*WHAT YOU WILL DO*. Every line that contains the word "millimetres" should be copied from the records below.

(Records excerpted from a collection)
···
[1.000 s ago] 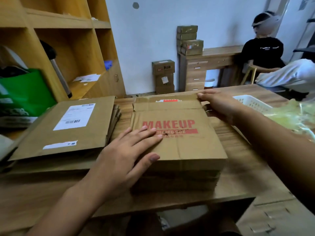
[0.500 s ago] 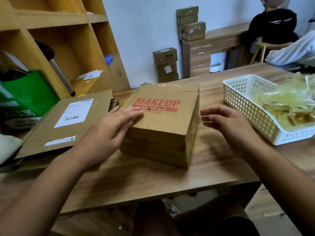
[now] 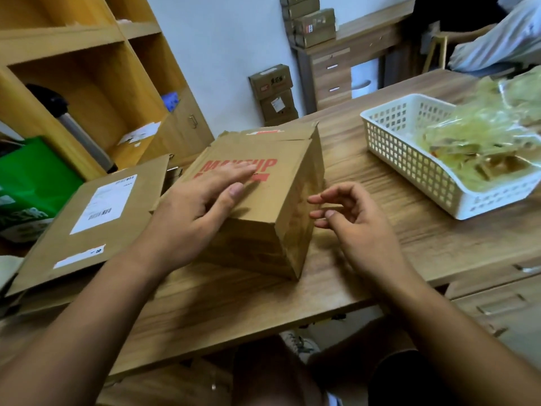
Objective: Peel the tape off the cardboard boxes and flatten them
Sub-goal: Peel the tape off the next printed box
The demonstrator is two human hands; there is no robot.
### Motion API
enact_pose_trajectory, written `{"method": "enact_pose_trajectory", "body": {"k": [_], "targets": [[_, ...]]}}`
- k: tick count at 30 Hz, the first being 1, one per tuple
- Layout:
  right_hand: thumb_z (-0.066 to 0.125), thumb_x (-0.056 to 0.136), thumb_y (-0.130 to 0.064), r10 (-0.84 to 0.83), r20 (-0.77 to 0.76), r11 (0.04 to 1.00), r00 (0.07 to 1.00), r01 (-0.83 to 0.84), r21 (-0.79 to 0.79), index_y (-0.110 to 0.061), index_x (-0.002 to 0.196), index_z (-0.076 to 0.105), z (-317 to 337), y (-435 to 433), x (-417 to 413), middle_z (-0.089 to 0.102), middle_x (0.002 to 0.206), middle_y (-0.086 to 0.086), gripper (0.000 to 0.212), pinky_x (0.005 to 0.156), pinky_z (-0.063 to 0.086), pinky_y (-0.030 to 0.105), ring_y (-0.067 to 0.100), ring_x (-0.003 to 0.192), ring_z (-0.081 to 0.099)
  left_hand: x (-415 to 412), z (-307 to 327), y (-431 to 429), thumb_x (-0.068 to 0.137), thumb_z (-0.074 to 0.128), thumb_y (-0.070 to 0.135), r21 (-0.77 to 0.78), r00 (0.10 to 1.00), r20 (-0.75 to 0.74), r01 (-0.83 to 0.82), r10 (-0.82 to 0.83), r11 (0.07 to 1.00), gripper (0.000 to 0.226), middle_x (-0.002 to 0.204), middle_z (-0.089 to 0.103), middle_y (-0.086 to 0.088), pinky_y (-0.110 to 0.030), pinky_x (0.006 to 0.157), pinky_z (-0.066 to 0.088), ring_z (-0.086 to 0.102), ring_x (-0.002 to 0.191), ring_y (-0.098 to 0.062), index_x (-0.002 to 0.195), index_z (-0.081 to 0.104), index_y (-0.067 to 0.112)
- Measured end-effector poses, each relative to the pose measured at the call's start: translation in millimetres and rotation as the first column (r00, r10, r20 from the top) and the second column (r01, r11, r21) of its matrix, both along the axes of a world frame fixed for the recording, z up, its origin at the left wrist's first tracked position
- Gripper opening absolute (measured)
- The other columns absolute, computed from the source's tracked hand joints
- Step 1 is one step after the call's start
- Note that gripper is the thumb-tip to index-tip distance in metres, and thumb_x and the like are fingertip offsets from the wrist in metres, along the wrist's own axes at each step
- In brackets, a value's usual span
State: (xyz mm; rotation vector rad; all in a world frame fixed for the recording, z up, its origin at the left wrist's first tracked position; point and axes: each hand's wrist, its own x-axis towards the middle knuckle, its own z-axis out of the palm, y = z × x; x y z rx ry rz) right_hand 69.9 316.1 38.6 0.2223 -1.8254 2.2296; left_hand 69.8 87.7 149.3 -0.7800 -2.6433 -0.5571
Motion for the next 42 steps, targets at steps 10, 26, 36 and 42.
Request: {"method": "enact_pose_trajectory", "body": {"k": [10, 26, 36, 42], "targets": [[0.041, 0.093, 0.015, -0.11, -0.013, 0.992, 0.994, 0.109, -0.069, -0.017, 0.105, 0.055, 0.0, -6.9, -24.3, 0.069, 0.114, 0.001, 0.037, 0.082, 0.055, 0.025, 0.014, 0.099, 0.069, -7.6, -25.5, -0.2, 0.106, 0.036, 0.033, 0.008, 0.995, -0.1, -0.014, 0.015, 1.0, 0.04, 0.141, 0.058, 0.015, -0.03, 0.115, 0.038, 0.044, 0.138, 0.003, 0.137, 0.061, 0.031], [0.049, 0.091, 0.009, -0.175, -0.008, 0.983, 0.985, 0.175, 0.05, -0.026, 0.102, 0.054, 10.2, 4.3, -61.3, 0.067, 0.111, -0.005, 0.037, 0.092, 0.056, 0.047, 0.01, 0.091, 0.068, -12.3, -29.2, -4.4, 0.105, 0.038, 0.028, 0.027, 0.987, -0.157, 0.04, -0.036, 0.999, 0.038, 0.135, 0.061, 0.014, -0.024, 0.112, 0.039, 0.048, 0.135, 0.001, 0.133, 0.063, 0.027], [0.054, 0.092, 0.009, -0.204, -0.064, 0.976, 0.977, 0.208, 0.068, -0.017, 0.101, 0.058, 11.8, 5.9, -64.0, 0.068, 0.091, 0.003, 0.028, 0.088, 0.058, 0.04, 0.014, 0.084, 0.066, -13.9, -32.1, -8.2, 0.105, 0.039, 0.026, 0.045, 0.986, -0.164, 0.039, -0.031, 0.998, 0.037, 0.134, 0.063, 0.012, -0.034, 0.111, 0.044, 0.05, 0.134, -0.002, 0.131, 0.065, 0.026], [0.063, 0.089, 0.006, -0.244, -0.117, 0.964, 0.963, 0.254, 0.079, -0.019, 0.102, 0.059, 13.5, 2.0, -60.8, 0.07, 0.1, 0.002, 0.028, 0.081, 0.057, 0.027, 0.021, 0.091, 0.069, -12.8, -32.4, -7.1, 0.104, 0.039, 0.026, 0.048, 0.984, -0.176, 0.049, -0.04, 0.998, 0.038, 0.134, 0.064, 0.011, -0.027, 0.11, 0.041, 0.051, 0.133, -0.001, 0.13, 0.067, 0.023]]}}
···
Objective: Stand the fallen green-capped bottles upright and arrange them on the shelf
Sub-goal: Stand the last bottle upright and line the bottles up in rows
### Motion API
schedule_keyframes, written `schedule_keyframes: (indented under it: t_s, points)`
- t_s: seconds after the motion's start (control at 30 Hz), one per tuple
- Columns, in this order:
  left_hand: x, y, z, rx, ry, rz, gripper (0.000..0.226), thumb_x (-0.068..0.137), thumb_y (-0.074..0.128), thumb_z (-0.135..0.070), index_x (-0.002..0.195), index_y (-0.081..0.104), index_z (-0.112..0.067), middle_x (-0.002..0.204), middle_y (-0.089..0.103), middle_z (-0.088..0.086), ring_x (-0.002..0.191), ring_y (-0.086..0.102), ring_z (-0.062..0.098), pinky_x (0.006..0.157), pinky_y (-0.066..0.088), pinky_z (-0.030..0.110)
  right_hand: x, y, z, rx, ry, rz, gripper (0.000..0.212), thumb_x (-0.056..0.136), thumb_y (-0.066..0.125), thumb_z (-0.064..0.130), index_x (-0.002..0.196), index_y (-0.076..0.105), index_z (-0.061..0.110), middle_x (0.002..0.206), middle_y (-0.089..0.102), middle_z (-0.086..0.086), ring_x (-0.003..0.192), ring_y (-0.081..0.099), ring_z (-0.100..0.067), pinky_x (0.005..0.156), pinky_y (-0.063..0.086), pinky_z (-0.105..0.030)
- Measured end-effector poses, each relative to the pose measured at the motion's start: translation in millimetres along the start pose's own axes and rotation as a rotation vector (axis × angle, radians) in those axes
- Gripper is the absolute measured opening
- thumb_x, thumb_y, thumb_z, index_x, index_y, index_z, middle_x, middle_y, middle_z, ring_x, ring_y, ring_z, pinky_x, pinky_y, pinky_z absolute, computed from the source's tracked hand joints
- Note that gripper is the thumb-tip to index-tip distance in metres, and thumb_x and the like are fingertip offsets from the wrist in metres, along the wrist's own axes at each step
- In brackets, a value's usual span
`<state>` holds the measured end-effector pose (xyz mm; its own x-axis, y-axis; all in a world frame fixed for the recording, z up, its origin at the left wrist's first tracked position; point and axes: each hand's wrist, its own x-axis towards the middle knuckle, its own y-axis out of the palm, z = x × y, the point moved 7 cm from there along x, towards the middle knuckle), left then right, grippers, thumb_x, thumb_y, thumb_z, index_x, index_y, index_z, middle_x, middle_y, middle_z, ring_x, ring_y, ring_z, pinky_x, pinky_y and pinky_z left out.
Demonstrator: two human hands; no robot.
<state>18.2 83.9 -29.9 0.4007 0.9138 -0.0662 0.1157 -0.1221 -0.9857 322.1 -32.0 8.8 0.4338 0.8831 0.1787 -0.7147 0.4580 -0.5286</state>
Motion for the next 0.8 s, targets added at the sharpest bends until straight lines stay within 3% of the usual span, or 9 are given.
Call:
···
*YOUR SOLUTION*.
- Measured end-effector poses, each relative to the pose measured at the call's start: translation in millimetres and rotation as the first column (r00, r10, r20 from the top) and the second column (r01, r11, r21) of its matrix, both along the axes of a world frame fixed for the recording, z up, its origin at the left wrist's first tracked position
- Measured end-effector poses, each relative to the pose measured at the motion's start: translation in millimetres along the start pose's own axes and rotation as a rotation vector (axis × angle, radians) in those axes

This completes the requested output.